*EXERCISE DESCRIPTION*
The required result is every line of the records that includes "plastic".

---------- DATASET ENTRIES

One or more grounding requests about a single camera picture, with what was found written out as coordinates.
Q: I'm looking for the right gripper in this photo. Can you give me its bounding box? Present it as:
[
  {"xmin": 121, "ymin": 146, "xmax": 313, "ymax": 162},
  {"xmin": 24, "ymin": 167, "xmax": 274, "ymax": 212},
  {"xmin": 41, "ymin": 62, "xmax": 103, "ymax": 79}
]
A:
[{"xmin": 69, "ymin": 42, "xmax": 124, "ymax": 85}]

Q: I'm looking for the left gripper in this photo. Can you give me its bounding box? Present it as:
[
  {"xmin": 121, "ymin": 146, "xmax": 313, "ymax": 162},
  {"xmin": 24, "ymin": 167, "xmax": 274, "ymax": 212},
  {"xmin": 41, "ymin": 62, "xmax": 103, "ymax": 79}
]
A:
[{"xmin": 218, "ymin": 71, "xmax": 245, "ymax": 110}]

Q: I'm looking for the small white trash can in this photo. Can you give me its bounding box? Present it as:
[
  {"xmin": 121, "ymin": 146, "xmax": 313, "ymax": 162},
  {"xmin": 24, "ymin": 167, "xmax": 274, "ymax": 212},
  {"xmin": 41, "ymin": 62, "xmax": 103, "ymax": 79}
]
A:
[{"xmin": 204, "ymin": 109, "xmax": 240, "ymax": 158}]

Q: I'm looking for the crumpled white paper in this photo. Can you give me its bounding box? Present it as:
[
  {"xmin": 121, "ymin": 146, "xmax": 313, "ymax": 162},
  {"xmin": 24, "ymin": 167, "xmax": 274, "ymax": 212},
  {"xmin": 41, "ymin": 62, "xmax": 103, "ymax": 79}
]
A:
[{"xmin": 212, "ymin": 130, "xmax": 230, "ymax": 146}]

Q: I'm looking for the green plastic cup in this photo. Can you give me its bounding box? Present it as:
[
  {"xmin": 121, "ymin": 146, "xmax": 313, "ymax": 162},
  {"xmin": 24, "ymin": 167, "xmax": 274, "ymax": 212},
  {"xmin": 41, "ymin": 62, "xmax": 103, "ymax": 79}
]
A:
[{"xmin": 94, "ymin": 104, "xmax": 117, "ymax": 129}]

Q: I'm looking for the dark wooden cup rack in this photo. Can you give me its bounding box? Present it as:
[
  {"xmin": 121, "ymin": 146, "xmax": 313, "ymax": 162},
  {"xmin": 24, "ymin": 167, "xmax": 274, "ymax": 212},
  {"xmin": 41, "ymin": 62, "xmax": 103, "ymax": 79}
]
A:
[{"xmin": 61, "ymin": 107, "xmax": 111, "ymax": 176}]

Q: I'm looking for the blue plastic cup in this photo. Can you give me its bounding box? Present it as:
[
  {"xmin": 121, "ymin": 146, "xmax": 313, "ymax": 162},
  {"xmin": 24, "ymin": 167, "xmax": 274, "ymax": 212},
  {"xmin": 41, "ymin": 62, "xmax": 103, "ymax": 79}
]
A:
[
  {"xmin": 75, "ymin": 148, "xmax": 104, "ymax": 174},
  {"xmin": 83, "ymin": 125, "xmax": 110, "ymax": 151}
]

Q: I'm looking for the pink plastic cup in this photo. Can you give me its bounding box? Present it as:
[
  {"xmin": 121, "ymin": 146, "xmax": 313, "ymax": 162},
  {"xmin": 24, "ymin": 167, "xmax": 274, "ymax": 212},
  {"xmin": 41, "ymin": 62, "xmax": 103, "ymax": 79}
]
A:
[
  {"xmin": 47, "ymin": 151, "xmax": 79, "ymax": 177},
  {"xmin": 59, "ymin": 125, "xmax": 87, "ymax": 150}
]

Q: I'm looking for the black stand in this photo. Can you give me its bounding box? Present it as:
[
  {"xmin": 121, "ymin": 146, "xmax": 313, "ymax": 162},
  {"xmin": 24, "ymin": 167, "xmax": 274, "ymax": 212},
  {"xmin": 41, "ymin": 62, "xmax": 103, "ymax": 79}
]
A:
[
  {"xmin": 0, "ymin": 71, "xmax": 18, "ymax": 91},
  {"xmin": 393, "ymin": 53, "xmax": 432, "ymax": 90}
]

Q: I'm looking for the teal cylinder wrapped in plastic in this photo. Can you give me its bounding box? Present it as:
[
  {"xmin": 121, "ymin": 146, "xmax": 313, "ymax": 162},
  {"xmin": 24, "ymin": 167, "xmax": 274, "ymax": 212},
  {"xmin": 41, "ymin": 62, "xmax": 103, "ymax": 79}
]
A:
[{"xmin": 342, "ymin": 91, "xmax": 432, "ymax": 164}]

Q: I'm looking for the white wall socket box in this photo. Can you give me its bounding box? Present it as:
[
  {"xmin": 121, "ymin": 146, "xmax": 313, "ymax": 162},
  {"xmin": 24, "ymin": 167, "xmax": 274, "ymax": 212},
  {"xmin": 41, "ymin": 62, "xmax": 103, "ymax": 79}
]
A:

--------------------

*PROBLEM SOLUTION*
Q: I'm looking for the green plastic cup in this photo. Can you give me its bounding box? Present it as:
Q: I'm looking for the blue plastic cup in this photo. Can you give me its bounding box? Present it as:
Q: I'm looking for the pink plastic cup in this photo. Can you give me its bounding box? Present it as:
Q: I'm looking for the teal cylinder wrapped in plastic in this photo. Can you give me its bounding box? Present it as:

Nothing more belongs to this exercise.